**Dataset entries**
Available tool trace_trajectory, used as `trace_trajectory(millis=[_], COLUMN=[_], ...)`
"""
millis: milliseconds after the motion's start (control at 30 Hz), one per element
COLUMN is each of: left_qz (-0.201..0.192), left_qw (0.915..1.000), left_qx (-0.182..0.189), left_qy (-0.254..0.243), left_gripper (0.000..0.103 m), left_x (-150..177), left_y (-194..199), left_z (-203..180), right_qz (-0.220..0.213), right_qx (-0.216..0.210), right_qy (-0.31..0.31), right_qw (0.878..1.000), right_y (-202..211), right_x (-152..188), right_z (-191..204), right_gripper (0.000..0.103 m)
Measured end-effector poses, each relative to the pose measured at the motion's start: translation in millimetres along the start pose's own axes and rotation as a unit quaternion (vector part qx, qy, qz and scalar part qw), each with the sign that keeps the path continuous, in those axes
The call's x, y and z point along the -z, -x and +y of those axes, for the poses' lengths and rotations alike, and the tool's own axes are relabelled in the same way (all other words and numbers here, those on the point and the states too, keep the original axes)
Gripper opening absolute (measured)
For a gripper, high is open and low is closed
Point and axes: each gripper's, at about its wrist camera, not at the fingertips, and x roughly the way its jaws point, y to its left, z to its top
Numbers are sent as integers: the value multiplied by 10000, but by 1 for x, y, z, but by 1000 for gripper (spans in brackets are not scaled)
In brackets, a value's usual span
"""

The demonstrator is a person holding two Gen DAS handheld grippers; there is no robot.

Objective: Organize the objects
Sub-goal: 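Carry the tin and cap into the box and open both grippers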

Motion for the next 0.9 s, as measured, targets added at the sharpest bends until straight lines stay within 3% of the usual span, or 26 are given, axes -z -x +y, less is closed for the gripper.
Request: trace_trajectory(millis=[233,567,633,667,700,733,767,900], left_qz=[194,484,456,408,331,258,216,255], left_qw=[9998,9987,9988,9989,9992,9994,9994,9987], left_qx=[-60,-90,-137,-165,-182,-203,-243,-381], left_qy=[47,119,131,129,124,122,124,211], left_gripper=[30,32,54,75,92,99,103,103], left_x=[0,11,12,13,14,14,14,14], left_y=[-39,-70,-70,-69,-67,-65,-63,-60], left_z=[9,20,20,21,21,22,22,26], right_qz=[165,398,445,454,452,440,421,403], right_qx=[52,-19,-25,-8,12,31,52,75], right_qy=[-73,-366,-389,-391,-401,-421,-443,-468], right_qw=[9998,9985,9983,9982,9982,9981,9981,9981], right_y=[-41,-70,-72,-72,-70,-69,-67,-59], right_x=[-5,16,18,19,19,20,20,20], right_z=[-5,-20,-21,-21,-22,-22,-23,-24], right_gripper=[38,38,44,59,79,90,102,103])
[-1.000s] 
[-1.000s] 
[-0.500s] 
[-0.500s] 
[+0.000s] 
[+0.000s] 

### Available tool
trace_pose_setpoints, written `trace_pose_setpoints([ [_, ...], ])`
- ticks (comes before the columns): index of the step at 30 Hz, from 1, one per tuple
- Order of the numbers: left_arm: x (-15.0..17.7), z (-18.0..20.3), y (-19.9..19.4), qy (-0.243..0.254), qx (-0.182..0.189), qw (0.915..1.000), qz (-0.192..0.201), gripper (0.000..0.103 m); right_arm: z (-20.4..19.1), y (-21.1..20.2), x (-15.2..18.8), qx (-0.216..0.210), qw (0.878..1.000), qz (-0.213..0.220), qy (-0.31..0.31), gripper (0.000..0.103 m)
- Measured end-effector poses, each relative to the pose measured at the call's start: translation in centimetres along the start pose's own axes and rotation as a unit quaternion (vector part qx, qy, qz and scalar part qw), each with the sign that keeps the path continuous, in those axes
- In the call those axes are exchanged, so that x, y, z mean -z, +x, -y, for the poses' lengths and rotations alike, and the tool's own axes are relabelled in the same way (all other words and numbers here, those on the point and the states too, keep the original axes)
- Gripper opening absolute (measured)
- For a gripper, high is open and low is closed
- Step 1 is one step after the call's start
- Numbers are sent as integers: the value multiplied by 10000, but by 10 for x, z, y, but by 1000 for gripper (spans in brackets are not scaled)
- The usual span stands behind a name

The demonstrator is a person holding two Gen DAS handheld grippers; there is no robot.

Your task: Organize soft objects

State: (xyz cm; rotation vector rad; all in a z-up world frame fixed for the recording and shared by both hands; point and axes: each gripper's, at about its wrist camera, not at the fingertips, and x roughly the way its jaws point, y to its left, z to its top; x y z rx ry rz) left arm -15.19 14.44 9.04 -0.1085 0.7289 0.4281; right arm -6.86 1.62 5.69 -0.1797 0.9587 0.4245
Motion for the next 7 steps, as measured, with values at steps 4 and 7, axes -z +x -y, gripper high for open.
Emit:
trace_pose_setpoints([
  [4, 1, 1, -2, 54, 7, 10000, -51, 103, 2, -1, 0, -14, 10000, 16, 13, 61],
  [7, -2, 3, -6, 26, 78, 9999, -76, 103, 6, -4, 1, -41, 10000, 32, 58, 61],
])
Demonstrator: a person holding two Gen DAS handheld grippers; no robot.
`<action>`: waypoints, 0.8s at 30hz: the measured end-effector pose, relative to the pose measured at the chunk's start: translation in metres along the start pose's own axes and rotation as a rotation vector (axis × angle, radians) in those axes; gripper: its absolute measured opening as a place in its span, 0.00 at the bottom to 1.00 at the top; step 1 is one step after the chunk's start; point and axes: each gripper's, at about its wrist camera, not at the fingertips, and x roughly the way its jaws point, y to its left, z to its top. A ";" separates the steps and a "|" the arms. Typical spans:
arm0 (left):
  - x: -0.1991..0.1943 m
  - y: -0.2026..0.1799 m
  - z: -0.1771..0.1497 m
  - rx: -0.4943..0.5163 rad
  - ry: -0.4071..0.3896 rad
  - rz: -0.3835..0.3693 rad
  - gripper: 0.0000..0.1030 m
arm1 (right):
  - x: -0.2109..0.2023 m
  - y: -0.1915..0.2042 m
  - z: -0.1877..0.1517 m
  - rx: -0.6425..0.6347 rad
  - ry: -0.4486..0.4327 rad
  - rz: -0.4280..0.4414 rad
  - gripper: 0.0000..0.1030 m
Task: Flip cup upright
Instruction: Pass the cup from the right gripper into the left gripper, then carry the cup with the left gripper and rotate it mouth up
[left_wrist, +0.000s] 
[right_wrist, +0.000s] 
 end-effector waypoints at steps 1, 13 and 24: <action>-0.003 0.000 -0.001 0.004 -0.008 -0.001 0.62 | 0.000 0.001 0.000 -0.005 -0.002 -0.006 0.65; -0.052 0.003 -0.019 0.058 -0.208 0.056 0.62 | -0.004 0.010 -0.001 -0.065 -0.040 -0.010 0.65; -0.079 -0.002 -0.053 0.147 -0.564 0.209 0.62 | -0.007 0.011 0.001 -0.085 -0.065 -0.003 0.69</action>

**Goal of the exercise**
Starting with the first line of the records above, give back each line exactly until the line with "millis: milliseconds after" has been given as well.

**Reply to the exercise**
Available tool trace_trajectory, used as `trace_trajectory(millis=[_], COLUMN=[_], ...)`
"""
millis: milliseconds after the motion's start (control at 30 Hz), one per element

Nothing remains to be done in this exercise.